When Lavinia Greacen undertook her magisterial yet intimately sympathetic biography of James Gordon Farrell, she gained access to his diaries and many of his letters, especially love letters and letters to his literary agents, editors and publishers about his professional desires and requirements.

issue 07 November 2009

When Lavinia Greacen undertook her magisterial yet intimately sympathetic biography of James Gordon Farrell, she gained access to his diaries and many of his letters, especially love letters and letters to his literary agents, editors and publishers about his professional desires and requirements. In this supplementary volume, a selection of her prime sources is presented in their full extent, amounting to a warts-and-all self-portrait of the novelist. It might well serve as an inspiration or a warning. Even with his fecund talent, ardent ambition, sound education (Rossall and Brasenose), eagerness to work and sufficient charm for social survival (English father, Irish mother), writing novels for a living proved intellectually arduous, financially precarious and often desperately lonely.

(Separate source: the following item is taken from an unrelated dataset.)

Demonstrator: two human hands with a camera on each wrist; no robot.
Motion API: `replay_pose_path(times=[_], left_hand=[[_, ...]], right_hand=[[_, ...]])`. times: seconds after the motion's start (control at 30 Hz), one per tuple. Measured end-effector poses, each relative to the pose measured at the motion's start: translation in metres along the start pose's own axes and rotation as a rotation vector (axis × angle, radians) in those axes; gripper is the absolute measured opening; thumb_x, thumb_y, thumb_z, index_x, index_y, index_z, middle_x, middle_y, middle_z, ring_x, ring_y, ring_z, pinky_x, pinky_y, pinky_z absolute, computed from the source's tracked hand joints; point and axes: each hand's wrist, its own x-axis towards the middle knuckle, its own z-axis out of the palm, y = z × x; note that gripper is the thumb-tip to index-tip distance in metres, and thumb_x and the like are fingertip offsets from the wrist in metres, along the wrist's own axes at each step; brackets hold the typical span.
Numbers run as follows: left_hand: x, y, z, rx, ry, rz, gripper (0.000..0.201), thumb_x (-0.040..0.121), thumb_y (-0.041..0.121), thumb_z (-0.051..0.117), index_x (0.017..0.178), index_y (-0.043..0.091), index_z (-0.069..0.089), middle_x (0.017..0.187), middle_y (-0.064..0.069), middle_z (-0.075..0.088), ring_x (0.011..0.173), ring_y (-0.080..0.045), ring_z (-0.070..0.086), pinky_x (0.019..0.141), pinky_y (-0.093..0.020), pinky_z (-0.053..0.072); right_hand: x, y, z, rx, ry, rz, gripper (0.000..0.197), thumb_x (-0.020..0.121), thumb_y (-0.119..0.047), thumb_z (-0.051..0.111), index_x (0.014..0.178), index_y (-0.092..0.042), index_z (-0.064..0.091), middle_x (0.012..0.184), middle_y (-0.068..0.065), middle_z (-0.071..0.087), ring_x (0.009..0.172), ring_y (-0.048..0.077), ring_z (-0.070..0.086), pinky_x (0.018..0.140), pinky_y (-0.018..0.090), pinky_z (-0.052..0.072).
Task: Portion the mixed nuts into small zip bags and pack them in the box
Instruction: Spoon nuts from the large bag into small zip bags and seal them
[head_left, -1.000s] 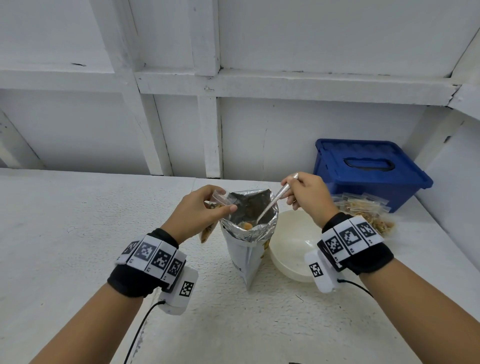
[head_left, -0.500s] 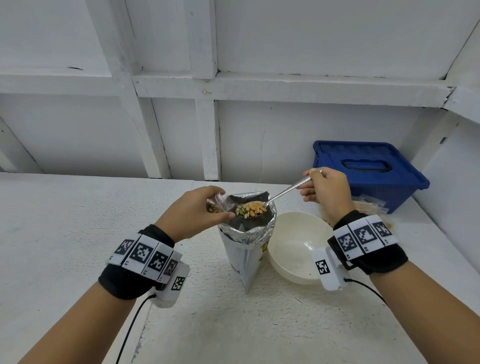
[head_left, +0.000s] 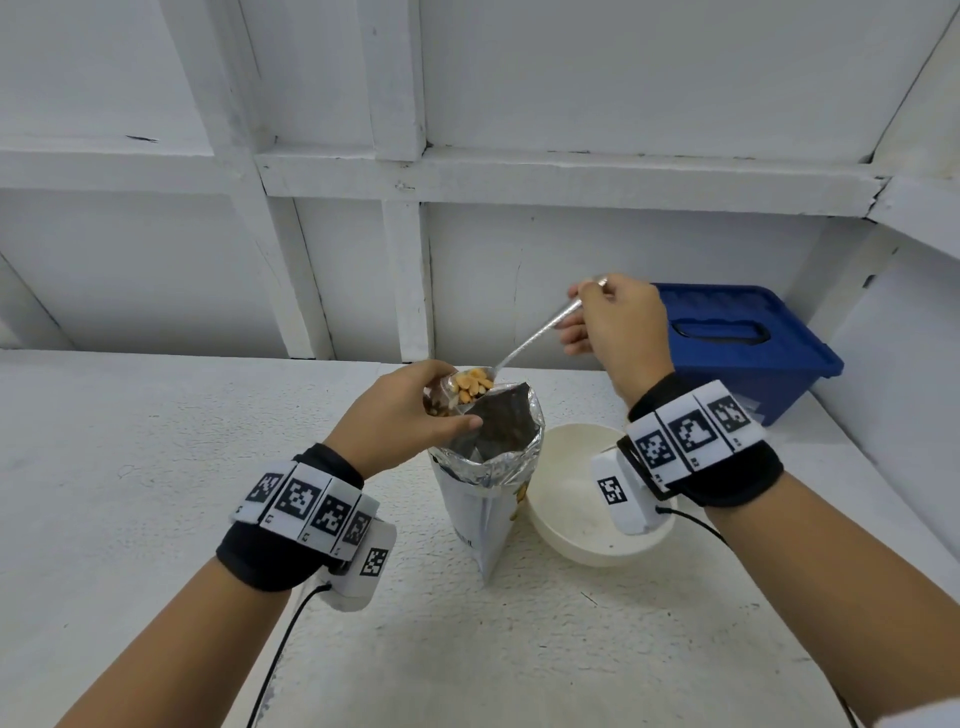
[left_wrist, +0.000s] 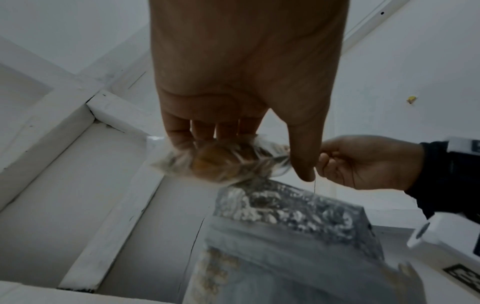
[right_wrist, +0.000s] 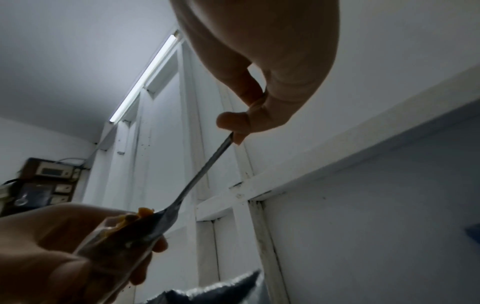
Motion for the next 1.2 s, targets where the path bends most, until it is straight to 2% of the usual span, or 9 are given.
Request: replay_pose_path(times=[0.13, 0.27, 0.37, 0.53, 0.7, 0.8, 0.9, 1.07, 1.2], left_hand=[[-0.002, -0.004, 0.002, -0.143, 0.067, -0.067, 0.051, 0.076, 0.039, 0.071, 0.118, 0.016, 0.053, 0.089, 0.013, 0.056, 0.075, -0.002, 0.056, 0.058, -0.018, 0.050], [-0.003, -0.008, 0.005, -0.242, 0.120, -0.098, 0.038, 0.079, 0.032, 0.070, 0.110, 0.017, 0.053, 0.085, 0.013, 0.056, 0.074, 0.004, 0.051, 0.059, -0.002, 0.040], [-0.005, -0.013, 0.006, -0.274, 0.130, -0.110, 0.037, 0.079, 0.034, 0.070, 0.108, 0.017, 0.054, 0.086, 0.012, 0.059, 0.075, 0.001, 0.054, 0.060, -0.005, 0.041], [-0.006, -0.016, 0.008, -0.293, 0.142, -0.120, 0.041, 0.079, 0.034, 0.070, 0.113, 0.019, 0.054, 0.089, 0.012, 0.059, 0.079, 0.001, 0.055, 0.063, -0.007, 0.039], [-0.007, -0.023, 0.007, -0.306, 0.152, -0.131, 0.044, 0.079, 0.036, 0.070, 0.117, 0.019, 0.056, 0.099, 0.004, 0.061, 0.087, -0.004, 0.056, 0.071, -0.014, 0.043], [-0.007, -0.028, 0.003, -0.304, 0.190, -0.133, 0.040, 0.080, 0.036, 0.068, 0.114, 0.019, 0.058, 0.094, 0.010, 0.060, 0.088, -0.003, 0.056, 0.072, -0.014, 0.043], [-0.004, -0.027, -0.003, -0.292, 0.251, -0.106, 0.035, 0.081, 0.035, 0.066, 0.111, 0.018, 0.060, 0.091, 0.014, 0.059, 0.085, 0.002, 0.055, 0.068, -0.010, 0.040], [0.000, -0.015, -0.008, -0.313, 0.344, -0.035, 0.026, 0.083, 0.034, 0.065, 0.106, 0.022, 0.063, 0.091, 0.015, 0.063, 0.087, 0.001, 0.059, 0.071, -0.011, 0.045], [0.002, -0.003, -0.006, -0.384, 0.385, -0.011, 0.021, 0.081, 0.031, 0.068, 0.100, 0.023, 0.065, 0.085, 0.022, 0.062, 0.076, 0.009, 0.061, 0.067, -0.009, 0.050]], right_hand=[[-0.008, -0.020, 0.015, -0.107, -0.016, -0.226, 0.016, 0.097, -0.015, 0.043, 0.091, -0.009, 0.056, 0.064, 0.001, 0.058, 0.045, 0.002, 0.056, 0.047, 0.018, 0.050], [-0.013, -0.030, 0.021, -0.211, 0.064, -0.518, 0.020, 0.097, -0.015, 0.044, 0.090, -0.003, 0.059, 0.064, 0.008, 0.062, 0.053, 0.018, 0.063, 0.051, 0.033, 0.054], [-0.014, -0.031, 0.018, -0.212, 0.115, -0.615, 0.024, 0.095, -0.017, 0.044, 0.089, 0.000, 0.060, 0.062, 0.012, 0.062, 0.052, 0.023, 0.062, 0.049, 0.039, 0.052], [-0.012, -0.026, 0.010, -0.134, 0.129, -0.525, 0.015, 0.096, -0.015, 0.045, 0.086, -0.013, 0.056, 0.060, -0.009, 0.055, 0.050, 0.004, 0.059, 0.048, 0.021, 0.052], [-0.012, -0.011, -0.008, -0.114, 0.164, -0.418, 0.015, 0.097, -0.018, 0.045, 0.090, -0.012, 0.057, 0.066, -0.003, 0.059, 0.050, 0.001, 0.060, 0.047, 0.019, 0.051], [-0.017, 0.007, -0.017, -0.182, 0.177, -0.372, 0.016, 0.097, -0.017, 0.044, 0.092, -0.011, 0.058, 0.066, -0.001, 0.059, 0.053, 0.005, 0.061, 0.049, 0.021, 0.052], [-0.030, 0.028, -0.013, -0.304, 0.029, -0.318, 0.010, 0.097, -0.015, 0.043, 0.094, -0.013, 0.053, 0.068, 0.001, 0.058, 0.063, 0.021, 0.063, 0.055, 0.030, 0.054], [-0.049, 0.052, 0.007, -0.395, -0.314, -0.227, 0.003, 0.094, -0.016, 0.050, 0.093, -0.019, 0.052, 0.076, 0.003, 0.065, 0.069, 0.016, 0.063, 0.062, 0.027, 0.054], [-0.048, 0.054, 0.017, -0.530, -0.353, -0.333, 0.010, 0.090, -0.025, 0.057, 0.089, -0.016, 0.063, 0.083, -0.006, 0.063, 0.083, 0.014, 0.055, 0.078, 0.036, 0.047]])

J. G. Farrell was sustained and handicapped by a complex temperament not uncommon in his difficult trade. He was a gregarious solitary. He recurrently sought the love of women, sometimes in overlapping affairs, until there seemed to be a danger of commitment, whereupon he managed to fend them off, but usually tried never to let them go, maintaining their hope by means of persuasively affectionate correspondence.

John Banville, today’s pre-eminent Irish novelist, himself a Booker prizewinner of celebrated subtlety, met Farrell only once but observed him closely enough to contribute a perceptive foreword to this new book.